Рассвет скользил, сазанно сизоват,

в замшелый скит сквозь щели ветхих ставен,

а там лежал прозрачноликий старец,

принявший схиму сорок лет назад.


Он спал... Шумели сквозь него леса,

и над его младенческими снами

коровы шли, качая выменами,

и бубенцы бряцали у лица.


Он сорок лет молился за людей,

за то, чтоб они другими были,

за то, чтобы они грешить забыли

и думали о бренности своей.


Все чаще нисходило, словно мгла,

безверие усталое на вежды,

и он старел, и он терял надежды,

и смерть уже глядела из угла.


Но в это утро пахла так земля,

но бубенцы бряцали в это утро


63


так мягко, так размеренно, так мудро,

что он проснулся, встать себе веля.


Он вздрагивал, бессвязно бормоча.

Он одевался, суетясь ненужно.

Испуганно-счастливое «Неужто?»

в нем робко трепыхалось, как свеча.


Неужто через множество веков,

воспомнив о небесном правосудьи,

в конце концов преобразились люди

и поняли греховность их грехов?


Он вышел... Мокрый ветр ударил в лик.

Рожая солнце, озеро томилось,

туманом алым по краям дымилось,

и были крики крякв, как солнца крик.


Блескучие червонные сомы

носами кверху подгоняли солнце,

и облака произрастали сонно

внутри воды, как белые сады.


Сияли, словно райские врата,

моря цветов: лиловых, желтых, синих.

И, спохватившись еле-еле, схимник

подумал: «Грех — вся эта красота...»


Он замер.
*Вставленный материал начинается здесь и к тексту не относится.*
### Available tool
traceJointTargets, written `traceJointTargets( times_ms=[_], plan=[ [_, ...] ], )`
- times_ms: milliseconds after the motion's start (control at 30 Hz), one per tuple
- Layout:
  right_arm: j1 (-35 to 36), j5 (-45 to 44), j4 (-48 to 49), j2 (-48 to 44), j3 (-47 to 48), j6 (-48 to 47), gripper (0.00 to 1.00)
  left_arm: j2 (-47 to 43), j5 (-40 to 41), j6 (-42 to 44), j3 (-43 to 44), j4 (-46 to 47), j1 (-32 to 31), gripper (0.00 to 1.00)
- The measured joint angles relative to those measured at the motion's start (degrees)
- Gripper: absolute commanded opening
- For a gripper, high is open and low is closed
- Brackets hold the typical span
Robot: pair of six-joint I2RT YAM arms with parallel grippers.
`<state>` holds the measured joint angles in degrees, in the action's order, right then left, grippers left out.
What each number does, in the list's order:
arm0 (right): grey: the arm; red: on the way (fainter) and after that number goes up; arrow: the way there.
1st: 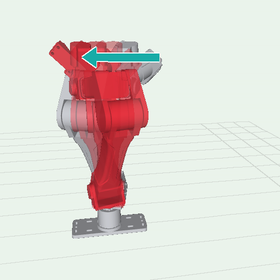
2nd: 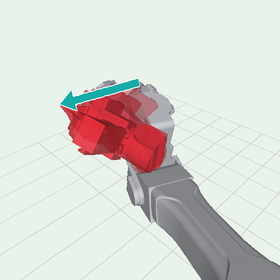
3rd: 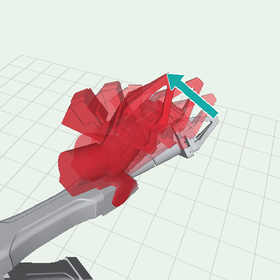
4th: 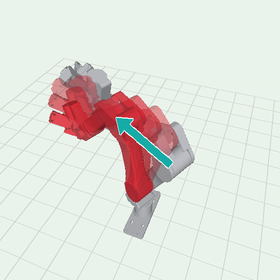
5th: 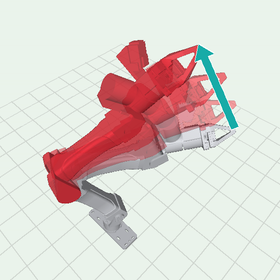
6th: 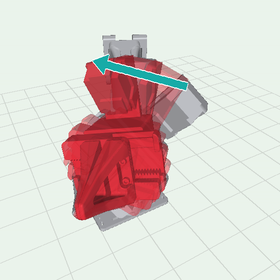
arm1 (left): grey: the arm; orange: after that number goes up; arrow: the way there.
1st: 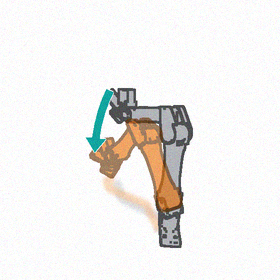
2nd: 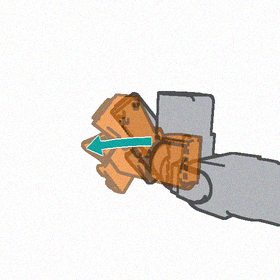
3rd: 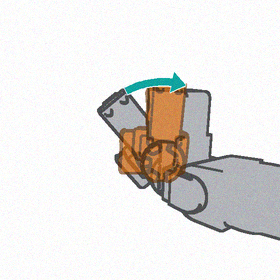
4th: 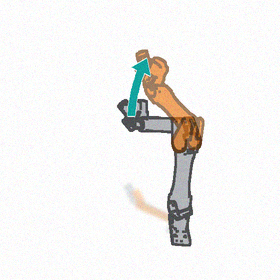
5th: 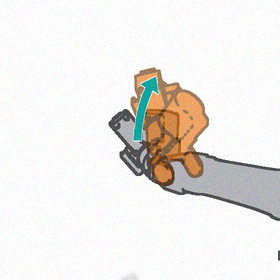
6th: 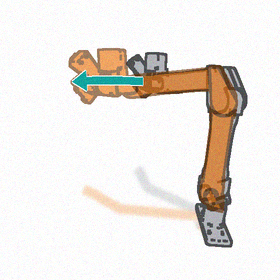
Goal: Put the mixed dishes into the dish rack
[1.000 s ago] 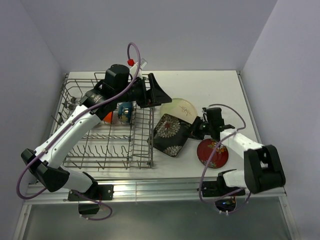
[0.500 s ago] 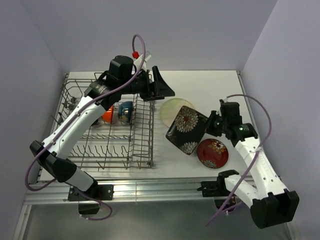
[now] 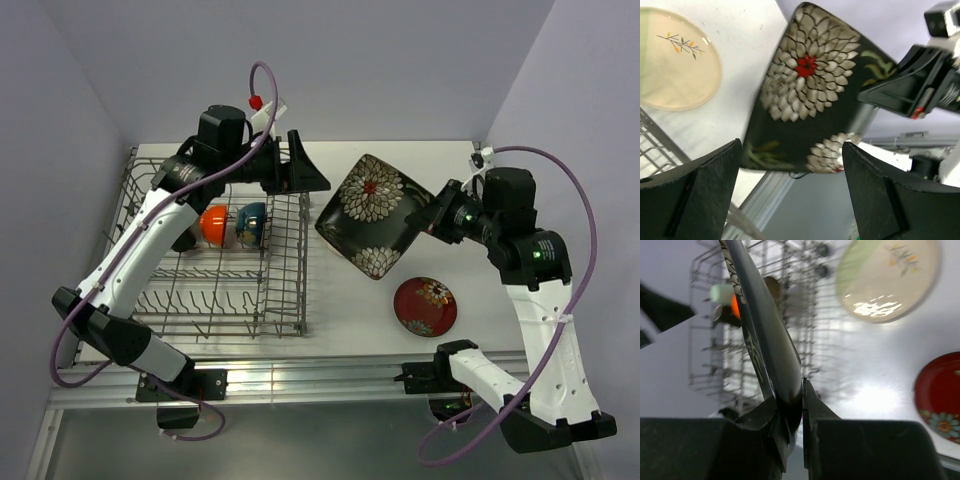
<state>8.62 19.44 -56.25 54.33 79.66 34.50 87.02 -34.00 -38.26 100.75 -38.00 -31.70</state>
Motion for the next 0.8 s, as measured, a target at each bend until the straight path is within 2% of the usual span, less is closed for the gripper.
traceJointTargets(
  times_ms=[133,300,533,633,733,767,800],
  plan=[
    [0.0,8.3,-1.6,-0.1,1.7,2.4,0.0,-3.2,-2.6,4.6,-3.1,-0.2,0.4,0.9],
    [0.0,18.3,-1.8,0.0,1.7,5.1,0.0,-9.5,-9.9,7.3,-8.9,1.7,0.4,0.9],
    [0.0,26.3,0.5,0.5,1.6,7.4,0.0,-13.6,-18.7,5.9,-14.4,5.4,0.4,0.87],
    [0.0,29.0,4.5,0.6,0.7,9.7,0.0,-13.6,-20.3,4.9,-15.2,5.8,0.4,0.8],
    [0.0,31.3,8.7,1.0,0.1,11.9,0.0,-13.6,-21.7,3.0,-15.3,6.2,0.4,0.65],
    [0.0,32.0,10.0,1.3,0.1,12.5,0.0,-13.7,-22.0,2.3,-15.3,6.8,0.4,0.52],
    [0.0,32.9,11.3,1.8,0.0,12.9,0.0,-13.7,-22.6,1.3,-15.3,7.8,0.4,0.45]
  ],
)
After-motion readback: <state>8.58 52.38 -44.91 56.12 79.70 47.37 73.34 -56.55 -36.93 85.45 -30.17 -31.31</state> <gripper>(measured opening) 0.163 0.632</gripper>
Он услышал чей-то смех

за свежими зелеными стогами

и омрачился: бытие — страданье,

а смех среди страданья — это грех.


64


Но в сене, нацелованно тиха,

дыша еще прерывисто и влажно,

лежала девка жарко и вальяжно,

кормя из губ малиной пастуха.


Под всплески сена, солнца и сомов

на небеса бесстыдно и счастливо

глядели груди белого налива

зрачками изумленными сосков.


И бедный схимник слабый стон исторг,

не зная, как с природою мириться —

и то ли в скит опять бежать молиться,

и то ли тоже с девкою — под стог.


Сжимая посох, тяжкий от росы,

направился топиться он в молчаньи.

Над синими безумными очами,

как вьюга, бились белые власы.


Он в озеро торжественно ступил.


Он погружался в смерть светло и кротко.